[Records drawn from a dataset]

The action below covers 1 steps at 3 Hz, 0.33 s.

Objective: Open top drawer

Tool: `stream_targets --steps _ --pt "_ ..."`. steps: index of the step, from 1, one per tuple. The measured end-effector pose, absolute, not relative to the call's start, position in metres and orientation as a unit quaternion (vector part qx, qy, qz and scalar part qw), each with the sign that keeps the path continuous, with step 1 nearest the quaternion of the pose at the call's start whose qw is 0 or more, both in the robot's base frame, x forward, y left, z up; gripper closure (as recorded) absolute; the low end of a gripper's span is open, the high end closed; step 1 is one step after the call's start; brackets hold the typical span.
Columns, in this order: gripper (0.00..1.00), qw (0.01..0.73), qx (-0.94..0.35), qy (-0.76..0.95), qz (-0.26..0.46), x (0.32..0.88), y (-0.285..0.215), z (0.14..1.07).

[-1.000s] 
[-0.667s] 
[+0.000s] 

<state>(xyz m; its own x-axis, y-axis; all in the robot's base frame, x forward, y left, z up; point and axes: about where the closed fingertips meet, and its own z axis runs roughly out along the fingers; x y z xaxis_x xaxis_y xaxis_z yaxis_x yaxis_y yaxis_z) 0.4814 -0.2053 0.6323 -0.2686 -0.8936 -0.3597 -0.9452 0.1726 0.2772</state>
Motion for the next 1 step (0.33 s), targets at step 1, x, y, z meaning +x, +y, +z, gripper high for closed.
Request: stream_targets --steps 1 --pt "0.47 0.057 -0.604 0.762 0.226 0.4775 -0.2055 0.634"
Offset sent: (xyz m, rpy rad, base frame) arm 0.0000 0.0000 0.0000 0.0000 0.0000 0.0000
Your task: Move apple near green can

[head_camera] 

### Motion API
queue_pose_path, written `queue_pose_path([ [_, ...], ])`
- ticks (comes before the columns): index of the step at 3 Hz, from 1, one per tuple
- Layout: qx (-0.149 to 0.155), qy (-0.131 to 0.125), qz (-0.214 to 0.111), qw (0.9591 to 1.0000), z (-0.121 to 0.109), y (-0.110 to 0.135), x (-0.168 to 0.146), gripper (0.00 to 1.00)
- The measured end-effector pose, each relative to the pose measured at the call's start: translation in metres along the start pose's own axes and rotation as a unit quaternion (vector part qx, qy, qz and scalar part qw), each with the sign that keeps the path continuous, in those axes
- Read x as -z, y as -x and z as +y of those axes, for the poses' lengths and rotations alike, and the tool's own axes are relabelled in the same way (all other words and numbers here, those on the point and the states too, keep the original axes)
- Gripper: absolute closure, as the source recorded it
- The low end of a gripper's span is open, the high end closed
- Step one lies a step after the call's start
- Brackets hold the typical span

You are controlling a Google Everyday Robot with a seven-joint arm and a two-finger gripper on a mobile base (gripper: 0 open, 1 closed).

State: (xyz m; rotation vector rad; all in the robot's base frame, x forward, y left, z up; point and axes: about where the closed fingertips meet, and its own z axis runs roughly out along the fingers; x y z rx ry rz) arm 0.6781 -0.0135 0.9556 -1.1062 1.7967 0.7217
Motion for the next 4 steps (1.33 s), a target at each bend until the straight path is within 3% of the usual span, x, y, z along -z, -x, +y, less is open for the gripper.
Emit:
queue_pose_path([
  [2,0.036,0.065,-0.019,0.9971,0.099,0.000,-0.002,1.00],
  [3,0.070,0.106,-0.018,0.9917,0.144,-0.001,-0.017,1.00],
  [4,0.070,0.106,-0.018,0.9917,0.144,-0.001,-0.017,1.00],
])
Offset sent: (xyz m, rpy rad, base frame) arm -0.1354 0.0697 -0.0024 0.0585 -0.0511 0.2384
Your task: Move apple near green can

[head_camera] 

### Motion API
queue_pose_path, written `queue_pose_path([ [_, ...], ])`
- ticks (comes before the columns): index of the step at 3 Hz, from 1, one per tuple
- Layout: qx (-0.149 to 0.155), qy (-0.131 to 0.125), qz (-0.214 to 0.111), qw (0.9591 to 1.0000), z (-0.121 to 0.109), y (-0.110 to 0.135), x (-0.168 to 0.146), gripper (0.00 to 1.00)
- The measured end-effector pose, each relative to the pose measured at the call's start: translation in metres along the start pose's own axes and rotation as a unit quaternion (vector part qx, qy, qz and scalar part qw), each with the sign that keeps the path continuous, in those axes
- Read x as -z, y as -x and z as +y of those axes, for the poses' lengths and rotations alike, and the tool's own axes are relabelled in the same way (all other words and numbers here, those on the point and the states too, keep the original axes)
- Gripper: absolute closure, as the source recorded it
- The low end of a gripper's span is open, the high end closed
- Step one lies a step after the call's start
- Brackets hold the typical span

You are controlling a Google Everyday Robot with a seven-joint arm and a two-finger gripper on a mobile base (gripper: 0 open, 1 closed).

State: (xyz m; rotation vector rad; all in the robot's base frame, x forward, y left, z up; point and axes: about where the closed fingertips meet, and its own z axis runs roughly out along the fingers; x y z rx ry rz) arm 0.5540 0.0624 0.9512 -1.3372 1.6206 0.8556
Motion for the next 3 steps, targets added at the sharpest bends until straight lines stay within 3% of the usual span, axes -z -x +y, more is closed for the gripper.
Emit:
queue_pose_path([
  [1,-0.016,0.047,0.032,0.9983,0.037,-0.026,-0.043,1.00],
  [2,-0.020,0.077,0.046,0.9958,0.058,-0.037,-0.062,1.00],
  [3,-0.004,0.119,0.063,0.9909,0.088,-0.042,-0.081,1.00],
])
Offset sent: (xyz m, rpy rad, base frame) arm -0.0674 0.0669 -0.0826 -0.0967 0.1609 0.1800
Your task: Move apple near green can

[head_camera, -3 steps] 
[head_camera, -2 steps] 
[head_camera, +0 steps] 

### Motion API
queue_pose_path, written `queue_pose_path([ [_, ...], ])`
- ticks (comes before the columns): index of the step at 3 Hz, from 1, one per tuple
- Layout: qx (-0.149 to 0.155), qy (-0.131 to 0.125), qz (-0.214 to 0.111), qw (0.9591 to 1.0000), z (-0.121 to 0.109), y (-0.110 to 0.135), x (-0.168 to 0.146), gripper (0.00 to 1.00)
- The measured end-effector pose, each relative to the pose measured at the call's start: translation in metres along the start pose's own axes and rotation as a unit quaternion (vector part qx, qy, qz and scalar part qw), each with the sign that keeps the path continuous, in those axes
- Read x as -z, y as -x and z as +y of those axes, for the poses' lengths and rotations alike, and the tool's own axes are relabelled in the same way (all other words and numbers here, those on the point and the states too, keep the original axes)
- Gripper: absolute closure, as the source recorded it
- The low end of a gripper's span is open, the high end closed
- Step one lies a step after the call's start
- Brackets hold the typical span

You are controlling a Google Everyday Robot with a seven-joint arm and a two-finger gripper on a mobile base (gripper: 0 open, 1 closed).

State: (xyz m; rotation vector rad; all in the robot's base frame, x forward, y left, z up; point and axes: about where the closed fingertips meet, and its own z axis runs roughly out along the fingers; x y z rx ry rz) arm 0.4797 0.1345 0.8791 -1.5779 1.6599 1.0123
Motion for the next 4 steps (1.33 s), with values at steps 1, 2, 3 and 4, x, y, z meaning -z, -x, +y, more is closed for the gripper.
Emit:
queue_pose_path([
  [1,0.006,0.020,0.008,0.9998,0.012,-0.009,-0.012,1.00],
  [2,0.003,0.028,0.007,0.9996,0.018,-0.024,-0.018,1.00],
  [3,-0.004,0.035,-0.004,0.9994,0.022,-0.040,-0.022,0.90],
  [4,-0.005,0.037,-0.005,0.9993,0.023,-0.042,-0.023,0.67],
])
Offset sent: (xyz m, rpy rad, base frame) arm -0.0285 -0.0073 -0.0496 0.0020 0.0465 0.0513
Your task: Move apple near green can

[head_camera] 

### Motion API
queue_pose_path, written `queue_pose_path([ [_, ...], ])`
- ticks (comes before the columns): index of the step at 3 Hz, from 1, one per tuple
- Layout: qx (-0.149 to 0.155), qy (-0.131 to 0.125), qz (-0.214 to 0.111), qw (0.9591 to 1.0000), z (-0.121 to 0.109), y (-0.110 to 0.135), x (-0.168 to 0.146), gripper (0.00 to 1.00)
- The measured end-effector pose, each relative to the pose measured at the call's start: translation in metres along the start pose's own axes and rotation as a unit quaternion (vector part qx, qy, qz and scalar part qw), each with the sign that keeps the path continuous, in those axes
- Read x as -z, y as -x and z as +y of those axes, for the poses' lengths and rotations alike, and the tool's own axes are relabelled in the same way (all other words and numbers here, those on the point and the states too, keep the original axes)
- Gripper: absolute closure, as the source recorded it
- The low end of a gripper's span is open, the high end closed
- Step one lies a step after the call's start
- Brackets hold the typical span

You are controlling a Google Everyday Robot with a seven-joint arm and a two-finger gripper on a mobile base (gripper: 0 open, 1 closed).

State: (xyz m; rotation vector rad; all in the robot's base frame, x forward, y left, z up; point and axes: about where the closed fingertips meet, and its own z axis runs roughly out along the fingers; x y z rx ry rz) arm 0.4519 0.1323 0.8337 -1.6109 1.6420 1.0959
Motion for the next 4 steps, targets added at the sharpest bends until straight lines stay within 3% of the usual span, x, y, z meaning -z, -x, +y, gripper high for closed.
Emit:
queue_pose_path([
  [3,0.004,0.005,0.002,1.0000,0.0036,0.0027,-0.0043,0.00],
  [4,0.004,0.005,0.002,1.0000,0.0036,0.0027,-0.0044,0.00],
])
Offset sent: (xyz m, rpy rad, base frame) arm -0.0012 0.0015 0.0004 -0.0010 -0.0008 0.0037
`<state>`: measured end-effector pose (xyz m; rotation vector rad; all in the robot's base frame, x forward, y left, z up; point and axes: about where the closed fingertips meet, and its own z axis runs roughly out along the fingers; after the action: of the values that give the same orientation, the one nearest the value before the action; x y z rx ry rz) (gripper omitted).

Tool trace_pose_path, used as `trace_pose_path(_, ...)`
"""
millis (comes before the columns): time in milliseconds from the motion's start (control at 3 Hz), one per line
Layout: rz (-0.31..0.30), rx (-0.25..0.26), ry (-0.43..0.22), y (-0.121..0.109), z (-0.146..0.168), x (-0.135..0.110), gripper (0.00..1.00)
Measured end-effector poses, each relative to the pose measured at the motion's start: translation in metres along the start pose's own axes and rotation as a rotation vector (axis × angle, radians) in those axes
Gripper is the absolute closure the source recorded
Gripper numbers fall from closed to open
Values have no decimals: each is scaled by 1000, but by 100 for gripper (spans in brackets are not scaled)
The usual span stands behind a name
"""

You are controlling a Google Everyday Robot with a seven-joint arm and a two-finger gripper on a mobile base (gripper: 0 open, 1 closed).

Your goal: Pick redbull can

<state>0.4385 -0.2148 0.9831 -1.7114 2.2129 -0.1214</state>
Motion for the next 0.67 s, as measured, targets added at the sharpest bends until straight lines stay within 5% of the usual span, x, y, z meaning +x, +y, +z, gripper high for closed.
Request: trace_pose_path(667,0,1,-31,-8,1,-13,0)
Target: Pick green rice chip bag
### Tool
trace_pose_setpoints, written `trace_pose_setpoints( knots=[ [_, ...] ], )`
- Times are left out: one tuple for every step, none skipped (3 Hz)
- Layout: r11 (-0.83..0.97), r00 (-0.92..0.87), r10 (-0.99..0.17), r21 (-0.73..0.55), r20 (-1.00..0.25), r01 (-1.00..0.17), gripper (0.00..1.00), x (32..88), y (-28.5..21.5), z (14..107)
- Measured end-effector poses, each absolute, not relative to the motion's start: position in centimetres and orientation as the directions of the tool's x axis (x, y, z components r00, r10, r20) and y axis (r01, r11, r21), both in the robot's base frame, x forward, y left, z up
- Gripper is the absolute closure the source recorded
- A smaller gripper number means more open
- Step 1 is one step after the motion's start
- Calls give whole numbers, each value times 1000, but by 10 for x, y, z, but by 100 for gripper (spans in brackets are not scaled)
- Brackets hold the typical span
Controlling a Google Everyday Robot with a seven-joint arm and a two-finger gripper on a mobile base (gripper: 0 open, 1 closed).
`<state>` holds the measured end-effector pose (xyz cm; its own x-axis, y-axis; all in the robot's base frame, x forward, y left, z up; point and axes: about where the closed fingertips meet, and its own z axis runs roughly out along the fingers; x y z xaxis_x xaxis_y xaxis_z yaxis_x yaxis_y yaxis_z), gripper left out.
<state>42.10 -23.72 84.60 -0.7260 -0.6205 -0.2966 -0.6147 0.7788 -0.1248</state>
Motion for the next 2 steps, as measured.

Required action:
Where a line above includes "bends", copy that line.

Response area:
Motion for the next 3 steps, targets added at the sharpest bends until straight lines stay within 3% of the usual span, axes -z -x +y, more is closed for the gripper.
Motion for the next 4 steps, targets added at the sharpest bends until straight lines stay within 3% of the usual span, x, y, z meaning -z, -x, +y, gripper high for closed.
Motion for the next 0.67 s, as measured, targets added at the sharpest bends until straight lines stay within 5% of the usual span, x, y, z meaning +x, +y, +z, gripper high for closed.

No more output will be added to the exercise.